BitD ha un’ambientazione molto forte e nel manuale ci sono poche immagini che personalmente trovo neanche eccelse (non le denigro, dico solo che non sono capolavori), per me è apposto così.
I cosiddetti sistemi generici sono uno scherzo della natura, niente più che una cassetta degli attrezzi, un non ancora gioco che mette il carro davanti ai buoi e ti costringe a tutti gli effetti a completare il gioco prima di sederti e giocare e che ti lascia inconsapevole fino a quando inizi a giocare se l’adattamento delle icone di gioco che hai fatto tiene o ha bisogno di un’incarnazione di quelle regole diversa.
Se voglio imparare un gioco devo prima di tutto impararne, comprenderne, l’ambientazione.
Regole astratte le possiamo certamente imparare, per così dire, nel vuoto, ma non esistono realmente fino a quando non esiste un immaginato che le usa.
Puoi imparare un linguaggio ma fino a che non lo parli con qualcuno… lo hai davvero imparato? Esiste davvero?
L’immagine di un drago esprime molto meglio il concetto meccanicistico di punti ferita di quanto non faccia una facciata che te li spiega i punti ferita.
Infatti è in virtù di questo che può esistere il drago da 16 punti ferita.
Basta prenderne consapevolezza.
“Ma lo hai visto?!” Potrebbe essere una regola a turti gli effetti.
Eccezioni? Microscope? Può essere, hai con molto acume preso un gioco che crea ambientazioni, come può avere lui stesso bisogno di un’ambientazione?
Eppure sostengo che anche Microscope sarebbe migliore se avesse dozzine di illustrazioni mute o didascalizzate che “raccontano” l’evolversi di 4-5 ambientazioni lungo il testo del gioco.
Migliore in che senso?
meno cassetta degli attrezzi e più gioco immediato (anche solo perché qualche gruppo potrebbe prendere uno dei “racconti per immagine” e intessere su quello la partita o essere sintonizzato sul tipo di fiction e di temi)
più facile da apprendere e più efficace nella spiegazione delle parti meccanicistiche delle regole (anche solo perché titilla e stimola il gusto)
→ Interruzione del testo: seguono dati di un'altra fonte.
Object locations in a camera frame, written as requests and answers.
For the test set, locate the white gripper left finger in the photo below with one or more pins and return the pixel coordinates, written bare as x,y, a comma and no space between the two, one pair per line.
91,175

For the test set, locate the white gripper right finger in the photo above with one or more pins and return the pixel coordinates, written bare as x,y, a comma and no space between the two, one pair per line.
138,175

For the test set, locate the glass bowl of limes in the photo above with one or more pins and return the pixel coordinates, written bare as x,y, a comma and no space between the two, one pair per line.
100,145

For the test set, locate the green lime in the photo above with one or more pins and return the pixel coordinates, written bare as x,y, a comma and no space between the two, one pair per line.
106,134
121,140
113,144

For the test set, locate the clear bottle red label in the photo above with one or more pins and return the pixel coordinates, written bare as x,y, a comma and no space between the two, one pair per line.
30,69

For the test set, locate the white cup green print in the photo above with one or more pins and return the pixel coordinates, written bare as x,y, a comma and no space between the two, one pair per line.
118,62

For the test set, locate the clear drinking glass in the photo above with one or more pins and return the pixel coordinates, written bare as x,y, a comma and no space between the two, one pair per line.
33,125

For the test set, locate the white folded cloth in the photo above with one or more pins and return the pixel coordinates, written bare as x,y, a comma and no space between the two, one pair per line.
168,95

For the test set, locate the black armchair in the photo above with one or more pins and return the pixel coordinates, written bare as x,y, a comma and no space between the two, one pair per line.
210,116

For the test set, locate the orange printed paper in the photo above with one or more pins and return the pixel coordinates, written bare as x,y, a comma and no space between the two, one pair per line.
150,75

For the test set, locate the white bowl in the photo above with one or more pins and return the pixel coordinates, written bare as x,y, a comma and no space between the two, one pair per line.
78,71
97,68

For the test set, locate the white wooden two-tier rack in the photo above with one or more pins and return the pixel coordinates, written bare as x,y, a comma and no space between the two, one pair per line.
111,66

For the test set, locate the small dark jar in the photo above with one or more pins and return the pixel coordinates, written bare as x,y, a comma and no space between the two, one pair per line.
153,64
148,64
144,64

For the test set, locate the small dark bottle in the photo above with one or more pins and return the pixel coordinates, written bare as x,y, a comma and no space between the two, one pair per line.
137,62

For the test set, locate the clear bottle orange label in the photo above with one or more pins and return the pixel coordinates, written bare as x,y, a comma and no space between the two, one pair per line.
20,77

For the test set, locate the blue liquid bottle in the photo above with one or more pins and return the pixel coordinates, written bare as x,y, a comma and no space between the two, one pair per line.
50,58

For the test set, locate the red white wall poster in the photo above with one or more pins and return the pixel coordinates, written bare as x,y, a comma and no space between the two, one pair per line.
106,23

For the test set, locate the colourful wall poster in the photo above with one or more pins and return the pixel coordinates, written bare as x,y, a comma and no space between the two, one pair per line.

più profondo e longevo (meno raccontate quel che cazzo vi pare, che è un po’ un refrain in certi tipi di giochi)
Esistono però anche le ambientazioni implicite (non ho giocato a FW quindi ti cito D&D e il suo mondo post-apocalittico): fanno parte della fiction di riferimento del gioco ed è importante farle passare.
Per fare un esempio concreto: tempo fa ho giocato a Maze Rats con un modulo di un altro gioco OSR, Death Frost Doom per Lamentations of the Flame Princess. Entrambi i giochi hanno un setting implicito molto simile, con la differenza che in Maze Rats i non morti (core del modulo) sono una roba da prendi e scappa che non ci sono speranze. Questa cosa in Maze Rats non passava, quindi ci siamo beccati un TPK da incubo, con personaggi sbranati sul posto. Se questo dettaglio del setting implicito fosse stato più chiaro, avrei fatto una scelta diversa o di gioco o di modulo.
Questa affermazione forse merita un thread a parte - anche perché ci sono sistemi generici che riescono comunque a spiegarti che tipo di giochi vogliono produrre (vedi: Fate).
E io dissento dall’affermazione sui sistemi generici, anche perché ne ho scritto uno.
Come dice Matteo cerco di non andare fuori tema.
Per me le procedure chiare sono alla base di un buon manuale e personalmente delle immagini nei manuali, scusate la ripetizione, non ho nessun amore.
Vorrei più attenzione allo spiegare le regole, meno flavor text e disegni solo a contorno minimo.